### AIM OF THE EXERCISE:
Nothing but the text belongs in the answer: the listing below, copied exactly, without pictures.

### SOURCE MATERIAL:

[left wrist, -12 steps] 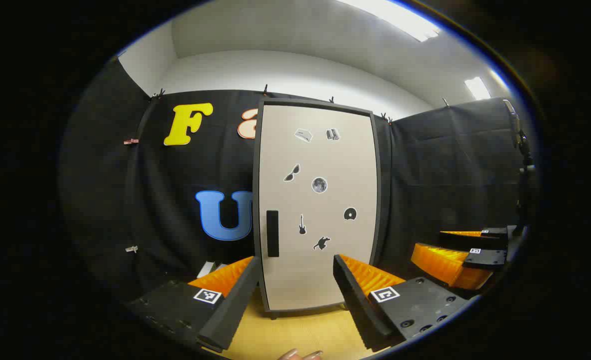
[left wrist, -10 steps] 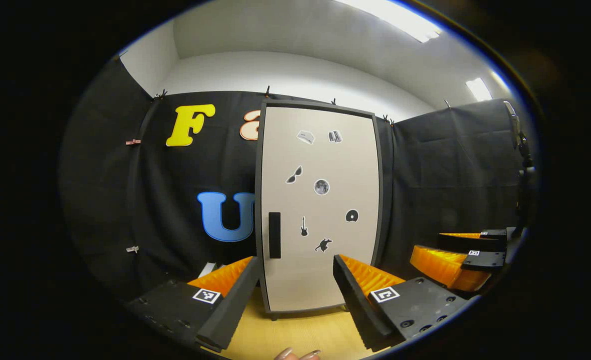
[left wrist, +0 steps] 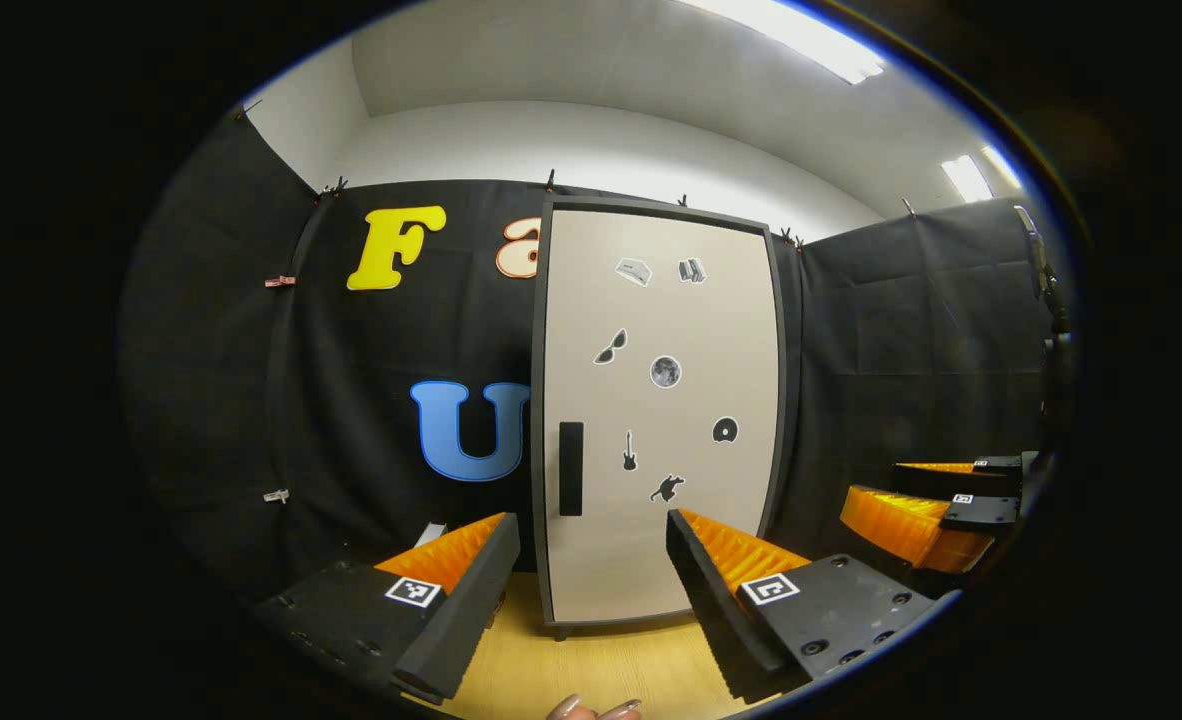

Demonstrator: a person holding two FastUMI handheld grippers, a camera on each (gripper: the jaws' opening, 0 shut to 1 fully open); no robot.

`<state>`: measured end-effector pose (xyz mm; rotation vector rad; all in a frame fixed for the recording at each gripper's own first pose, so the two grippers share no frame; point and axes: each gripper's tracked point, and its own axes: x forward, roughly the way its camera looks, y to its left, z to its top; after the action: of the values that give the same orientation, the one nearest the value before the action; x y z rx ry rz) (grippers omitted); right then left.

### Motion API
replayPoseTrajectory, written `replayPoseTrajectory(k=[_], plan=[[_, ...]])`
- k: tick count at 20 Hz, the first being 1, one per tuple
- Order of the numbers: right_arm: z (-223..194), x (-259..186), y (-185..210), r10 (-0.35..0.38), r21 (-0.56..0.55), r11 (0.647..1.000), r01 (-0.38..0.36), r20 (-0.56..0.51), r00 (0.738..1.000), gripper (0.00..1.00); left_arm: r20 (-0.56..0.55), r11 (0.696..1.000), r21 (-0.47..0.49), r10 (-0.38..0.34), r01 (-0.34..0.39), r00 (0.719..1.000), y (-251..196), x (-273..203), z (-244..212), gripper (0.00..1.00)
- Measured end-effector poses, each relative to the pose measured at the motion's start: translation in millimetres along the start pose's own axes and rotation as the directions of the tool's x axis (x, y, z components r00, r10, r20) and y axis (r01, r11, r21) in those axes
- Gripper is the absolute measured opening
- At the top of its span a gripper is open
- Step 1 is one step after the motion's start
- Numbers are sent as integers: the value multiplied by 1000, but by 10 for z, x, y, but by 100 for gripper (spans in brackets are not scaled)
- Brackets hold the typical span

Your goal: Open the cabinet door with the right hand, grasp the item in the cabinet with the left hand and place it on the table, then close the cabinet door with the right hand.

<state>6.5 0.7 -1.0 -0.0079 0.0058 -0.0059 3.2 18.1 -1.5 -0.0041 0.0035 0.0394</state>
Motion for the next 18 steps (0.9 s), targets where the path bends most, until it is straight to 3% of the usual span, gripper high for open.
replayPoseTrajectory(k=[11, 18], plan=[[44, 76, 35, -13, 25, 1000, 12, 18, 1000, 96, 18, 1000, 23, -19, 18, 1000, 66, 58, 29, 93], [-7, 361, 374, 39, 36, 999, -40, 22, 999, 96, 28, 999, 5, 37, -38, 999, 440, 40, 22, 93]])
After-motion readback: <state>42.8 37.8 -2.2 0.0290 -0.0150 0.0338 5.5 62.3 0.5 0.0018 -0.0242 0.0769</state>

### RESPONSE TO THIS EXERCISE:
[left wrist, -12 steps] 
[left wrist, -10 steps] 
[left wrist, +0 steps] 

Demonstrator: a person holding two FastUMI handheld grippers, a camera on each (gripper: the jaws' opening, 0 shut to 1 fully open); no robot.

`<state>`: measured end-effector pose (xyz mm; rotation vector rad; all in a frame fixed for the recording at each gripper's own first pose, so the two grippers share no frame; point and axes: each gripper's tracked point, and its own axes: x forward, roughly the way its camera looks, y to its left, z to its top; after the action: of the values that give the same orientation, the one nearest the value before the action; x y z rx ry rz) (grippers omitted); right then left.

### Motion API
replayPoseTrajectory, written `replayPoseTrajectory(k=[_], plan=[[_, ...]])`
- k: tick count at 20 Hz, the first being 1, one per tuple
- Order of the numbers: right_arm: z (-223..194), x (-259..186), y (-185..210), r10 (-0.35..0.38), r21 (-0.56..0.55), r11 (0.647..1.000), r01 (-0.38..0.36), r20 (-0.56..0.51), r00 (0.738..1.000), gripper (0.00..1.00); left_arm: r20 (-0.56..0.55), r11 (0.696..1.000), r21 (-0.47..0.49), r10 (-0.38..0.34), r01 (-0.34..0.39), r00 (0.719..1.000), y (-251..196), x (-273..203), z (-244..212), gripper (0.00..1.00)
- Measured end-effector poses, each relative to the pose measured at the motion's start: translation in millimetres along the start pose's own axes and rotation as the directions of the tool's x axis (x, y, z components r00, r10, r20) and y axis (r01, r11, r21) in those axes
- Gripper is the absolute measured opening
- At the top of its span a gripper is open
- Step 1 is one step after the motion's start
- Numbers are sent as integers: the value multiplied by 1000, but by 10 for z, x, y, but by 100 for gripper (spans in brackets are not scaled)
- Brackets hold the typical span

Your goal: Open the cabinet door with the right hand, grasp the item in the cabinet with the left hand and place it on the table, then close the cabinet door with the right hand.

<state>6.5 0.7 -1.0 -0.0079 0.0058 -0.0059 3.2 18.1 -1.5 -0.0041 0.0035 0.0394</state>
Motion for the next 18 steps (0.9 s), targets where the path bends most, until it is straight to 3% of the usual span, gripper high for open.
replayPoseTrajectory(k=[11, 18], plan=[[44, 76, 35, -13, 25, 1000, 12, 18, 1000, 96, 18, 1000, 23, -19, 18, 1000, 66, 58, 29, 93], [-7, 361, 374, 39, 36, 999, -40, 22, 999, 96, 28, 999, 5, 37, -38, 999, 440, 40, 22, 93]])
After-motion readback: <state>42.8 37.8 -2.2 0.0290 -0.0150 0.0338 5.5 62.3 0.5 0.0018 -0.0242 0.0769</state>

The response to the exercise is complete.